EXERCISE INSTRUCTIONS:
When you output the entries, begin with the first line and end with the line containing "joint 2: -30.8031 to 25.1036", keeping each line exactly as it is.

GIVEN DATA:

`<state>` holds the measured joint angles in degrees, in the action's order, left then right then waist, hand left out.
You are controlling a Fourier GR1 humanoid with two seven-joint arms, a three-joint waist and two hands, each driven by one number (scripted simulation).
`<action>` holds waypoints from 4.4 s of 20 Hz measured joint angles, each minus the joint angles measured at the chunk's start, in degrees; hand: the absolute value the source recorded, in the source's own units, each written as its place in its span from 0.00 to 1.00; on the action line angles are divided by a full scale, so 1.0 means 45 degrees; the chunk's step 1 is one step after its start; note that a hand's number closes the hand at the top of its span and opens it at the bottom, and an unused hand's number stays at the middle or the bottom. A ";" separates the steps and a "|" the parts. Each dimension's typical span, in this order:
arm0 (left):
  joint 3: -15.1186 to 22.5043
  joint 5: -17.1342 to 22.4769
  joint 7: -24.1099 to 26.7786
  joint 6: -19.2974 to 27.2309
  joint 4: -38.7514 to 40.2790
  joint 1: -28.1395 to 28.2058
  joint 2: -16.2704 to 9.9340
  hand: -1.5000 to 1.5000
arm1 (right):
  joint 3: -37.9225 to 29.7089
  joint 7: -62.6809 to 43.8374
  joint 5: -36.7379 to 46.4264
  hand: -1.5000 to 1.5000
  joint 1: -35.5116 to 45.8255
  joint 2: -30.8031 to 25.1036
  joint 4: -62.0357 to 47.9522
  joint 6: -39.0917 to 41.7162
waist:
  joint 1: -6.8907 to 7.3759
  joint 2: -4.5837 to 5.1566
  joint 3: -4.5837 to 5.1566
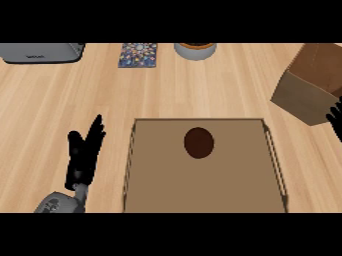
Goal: Pick the cupcake from the tray and place it in the cardboard box
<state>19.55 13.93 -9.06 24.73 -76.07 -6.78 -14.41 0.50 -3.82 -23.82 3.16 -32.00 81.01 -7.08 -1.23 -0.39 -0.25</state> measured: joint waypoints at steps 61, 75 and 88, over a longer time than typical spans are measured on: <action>-0.2237 -0.4224 0.2498 -0.4030 -0.0037 -0.0207 -0.1322 0.50 | 0.3534 0.3430 1.6888 0.00 -0.2268 0.5210 0.3276 -0.1424 | 0.0287 0.0084 0.0052; -0.3501 -0.5186 0.2363 -0.5139 0.0156 -0.0538 -0.0524 0.50 | 0.3590 0.2792 1.8352 0.00 -0.0823 0.6158 0.1699 -0.1159 | 0.0261 0.0069 0.0074; -0.4050 -0.5791 0.2610 -0.5554 -0.0014 -0.0252 -0.0130 0.50 | 0.3579 0.2596 1.8830 0.00 0.0631 0.6737 -0.0183 -0.1550 | 0.0252 -0.0048 0.0200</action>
<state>1.33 -12.13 2.69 -0.27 -76.13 -7.92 -14.99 16.60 7.86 60.91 6.00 -1.68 80.19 -14.05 -0.10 -0.60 0.65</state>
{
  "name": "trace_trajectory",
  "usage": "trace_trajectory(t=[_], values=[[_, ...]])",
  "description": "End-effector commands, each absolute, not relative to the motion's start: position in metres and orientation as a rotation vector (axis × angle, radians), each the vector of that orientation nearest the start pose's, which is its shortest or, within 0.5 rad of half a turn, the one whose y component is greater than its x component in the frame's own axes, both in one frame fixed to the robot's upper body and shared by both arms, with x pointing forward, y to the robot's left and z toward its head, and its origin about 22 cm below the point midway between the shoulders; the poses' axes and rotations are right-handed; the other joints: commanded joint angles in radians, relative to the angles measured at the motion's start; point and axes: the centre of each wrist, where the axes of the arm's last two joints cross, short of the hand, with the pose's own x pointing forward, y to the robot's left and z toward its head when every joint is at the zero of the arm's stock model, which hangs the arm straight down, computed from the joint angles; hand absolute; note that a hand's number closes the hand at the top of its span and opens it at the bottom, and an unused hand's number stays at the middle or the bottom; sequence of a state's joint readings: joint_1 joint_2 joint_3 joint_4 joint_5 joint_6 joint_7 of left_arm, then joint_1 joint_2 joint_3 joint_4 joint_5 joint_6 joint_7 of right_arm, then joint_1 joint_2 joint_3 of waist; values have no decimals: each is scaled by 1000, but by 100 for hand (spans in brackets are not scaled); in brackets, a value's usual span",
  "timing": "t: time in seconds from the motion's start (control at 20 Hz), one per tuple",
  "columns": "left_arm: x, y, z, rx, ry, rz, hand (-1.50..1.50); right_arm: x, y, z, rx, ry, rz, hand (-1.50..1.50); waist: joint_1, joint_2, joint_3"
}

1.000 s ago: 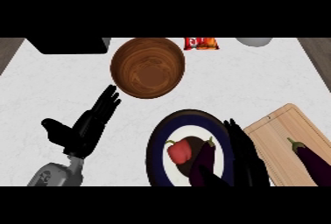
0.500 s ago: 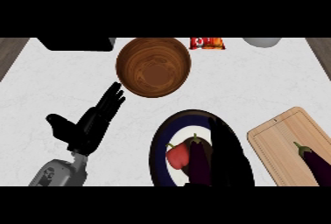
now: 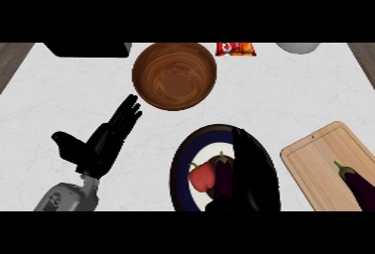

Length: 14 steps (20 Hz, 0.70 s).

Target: Pick the bell pepper from the plate and place it in the bowl

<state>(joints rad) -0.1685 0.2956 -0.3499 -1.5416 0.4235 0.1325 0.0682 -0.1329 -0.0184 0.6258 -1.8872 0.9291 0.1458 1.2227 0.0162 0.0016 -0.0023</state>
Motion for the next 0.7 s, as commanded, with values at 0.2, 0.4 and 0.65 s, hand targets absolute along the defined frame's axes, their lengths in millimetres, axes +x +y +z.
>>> trace_trajectory(t=[0.2, 0.4, 0.65], values=[[273, 197, 25, -277, -1482, -138, 0, 222, -78, 92, -806, -645, 741, -150, -10, 2, 1], [268, 186, 14, -280, -1485, -137, 0, 227, -65, 94, -815, -680, 759, -150, -10, 1, 1], [258, 187, 23, -274, -1481, -135, 0, 232, -63, 78, -837, -668, 753, -150, -9, -2, 2]])
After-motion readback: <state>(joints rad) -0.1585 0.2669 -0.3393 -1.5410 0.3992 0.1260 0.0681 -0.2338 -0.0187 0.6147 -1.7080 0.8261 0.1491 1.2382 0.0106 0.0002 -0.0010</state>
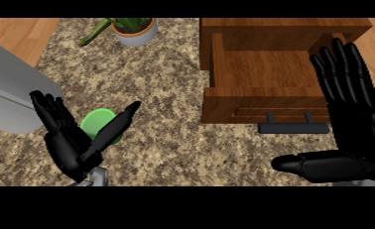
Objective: Pick up the cup, place it into the drawer and close the drawer
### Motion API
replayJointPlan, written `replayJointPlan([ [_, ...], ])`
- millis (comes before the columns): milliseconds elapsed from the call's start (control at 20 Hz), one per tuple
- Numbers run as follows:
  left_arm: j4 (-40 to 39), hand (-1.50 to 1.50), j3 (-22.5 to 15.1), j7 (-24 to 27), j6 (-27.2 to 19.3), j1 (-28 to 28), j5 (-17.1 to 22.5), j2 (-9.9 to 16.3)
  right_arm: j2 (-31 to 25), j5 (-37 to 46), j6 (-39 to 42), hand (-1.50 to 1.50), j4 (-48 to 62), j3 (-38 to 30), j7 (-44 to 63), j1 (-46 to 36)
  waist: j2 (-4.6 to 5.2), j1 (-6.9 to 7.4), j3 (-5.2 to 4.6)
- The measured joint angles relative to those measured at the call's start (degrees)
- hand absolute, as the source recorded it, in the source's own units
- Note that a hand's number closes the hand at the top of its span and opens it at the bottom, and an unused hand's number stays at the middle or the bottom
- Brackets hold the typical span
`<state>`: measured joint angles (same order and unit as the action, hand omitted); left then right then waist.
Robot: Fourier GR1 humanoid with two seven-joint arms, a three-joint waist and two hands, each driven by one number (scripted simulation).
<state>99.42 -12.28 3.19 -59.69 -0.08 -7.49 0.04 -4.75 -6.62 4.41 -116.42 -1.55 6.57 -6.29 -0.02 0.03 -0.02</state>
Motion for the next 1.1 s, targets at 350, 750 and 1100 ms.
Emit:
replayJointPlan([
  [350, -4.05, -1.5, 1.59, 11.66, 0.31, 4.34, 10.86, 0.0, -0.13, -0.41, 0.41, -1.5, -1.05, 0.0, 1.31, 0.34, 0.0, 0.01, -0.02],
  [750, -12.74, -1.5, 3.95, 25.2, 4.21, 5.11, 24.49, 0.3, 0.0, -0.93, 0.87, -1.5, -3.0, 0.15, 2.35, 1.16, 0.0, -0.05, -0.02],
  [1100, -19.8, -1.5, 5.65, 34.93, 8.28, 5.14, 33.08, 0.12, -0.42, -1.87, 1.64, -1.5, -2.52, -0.91, 2.48, 0.39, -0.01, 0.01, 0.03],
])
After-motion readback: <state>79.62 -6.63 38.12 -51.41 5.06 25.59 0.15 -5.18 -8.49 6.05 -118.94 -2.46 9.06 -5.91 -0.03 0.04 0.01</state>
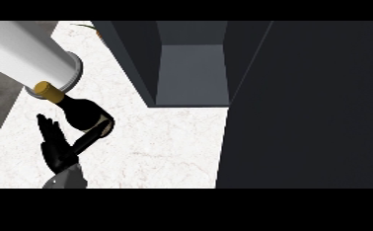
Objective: Pick up the wine, place it into the cabinet and close the cabinet
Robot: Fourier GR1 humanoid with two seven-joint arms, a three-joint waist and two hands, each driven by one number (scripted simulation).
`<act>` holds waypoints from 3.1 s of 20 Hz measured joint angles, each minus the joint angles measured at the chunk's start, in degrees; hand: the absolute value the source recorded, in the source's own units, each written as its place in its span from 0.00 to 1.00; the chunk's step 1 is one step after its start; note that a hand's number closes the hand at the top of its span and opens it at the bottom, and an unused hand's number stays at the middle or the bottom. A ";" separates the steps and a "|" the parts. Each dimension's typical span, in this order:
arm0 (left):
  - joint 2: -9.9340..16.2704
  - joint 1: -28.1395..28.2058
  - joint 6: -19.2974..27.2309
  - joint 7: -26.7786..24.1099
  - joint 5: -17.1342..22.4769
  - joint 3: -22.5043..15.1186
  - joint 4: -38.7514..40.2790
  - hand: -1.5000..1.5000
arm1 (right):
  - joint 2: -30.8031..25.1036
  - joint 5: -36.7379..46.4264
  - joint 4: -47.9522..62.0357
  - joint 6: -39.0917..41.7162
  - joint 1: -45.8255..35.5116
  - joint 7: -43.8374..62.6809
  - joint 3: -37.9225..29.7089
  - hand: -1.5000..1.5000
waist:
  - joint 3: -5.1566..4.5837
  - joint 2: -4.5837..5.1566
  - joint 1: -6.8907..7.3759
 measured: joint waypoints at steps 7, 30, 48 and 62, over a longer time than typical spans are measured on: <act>-0.33 -4.79 -5.67 -6.14 4.35 3.31 9.47 1.00 | 0.22 -0.12 0.01 -0.09 0.19 0.12 0.39 0.00 | -0.01 0.02 -0.19; 7.93 -7.16 -37.37 -20.77 -0.81 -4.44 22.90 1.00 | -0.18 -0.07 0.55 -0.04 0.85 -1.17 0.16 0.00 | 0.65 -0.63 -0.23; -0.77 13.43 -35.70 2.53 -1.43 -19.45 -21.74 1.00 | 0.17 -0.05 0.23 -1.86 0.05 0.68 1.63 0.00 | 0.11 -0.30 0.81; -3.63 13.67 -19.73 18.92 -4.77 -32.14 -43.51 1.00 | -0.77 -0.71 0.62 -0.31 0.16 -0.24 -2.99 0.00 | 0.04 -0.09 0.23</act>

WRITTEN RESPONSE:
`<state>` holds the measured joint angles in degrees, in the action's order, left then right then waist, hand left out.
You are controlling a Fourier GR1 humanoid with two seven-joint arms, a three-joint waist and two hands, each driven by one number (scripted simulation).
`<action>` holds waypoints from 4.4 s of 20 Hz measured joint angles, each minus the joint angles measured at the chunk's start, in degrees; hand: the absolute value the source recorded, in the source's own units, each written as its place in its span from 0.00 to 1.00; on the action line angles are divided by a full scale, so 1.0 means 45 degrees; the chunk's step 1 is one step after its start; note that a hand's number closes the hand at the top of its span and opens it at the bottom, and an unused hand's number stays at the middle or the bottom. A ";" separates the steps and a "|" the parts. Each dimension's typical span, in this order:
arm0 (left):
  joint 3: -15.1186 to 22.5043
  joint 5: -17.1342 to 22.4769
  joint 7: -24.1099 to 26.7786
  joint 6: -19.2974 to 27.2309
  joint 4: -38.7514 to 40.2790
  joint 1: -28.1395 to 28.2058
  joint 2: -16.2704 to 9.9340
  hand: -1.5000 to 1.5000
arm1 (right):
  joint 3: -37.9225 to 29.7089
  joint 7: -62.6809 to 43.8374
  joint 5: -36.7379 to 46.4264
  hand: -1.5000 to 1.5000
  joint 1: -35.5116 to 45.8255
  joint 2: -30.8031 to 25.1036

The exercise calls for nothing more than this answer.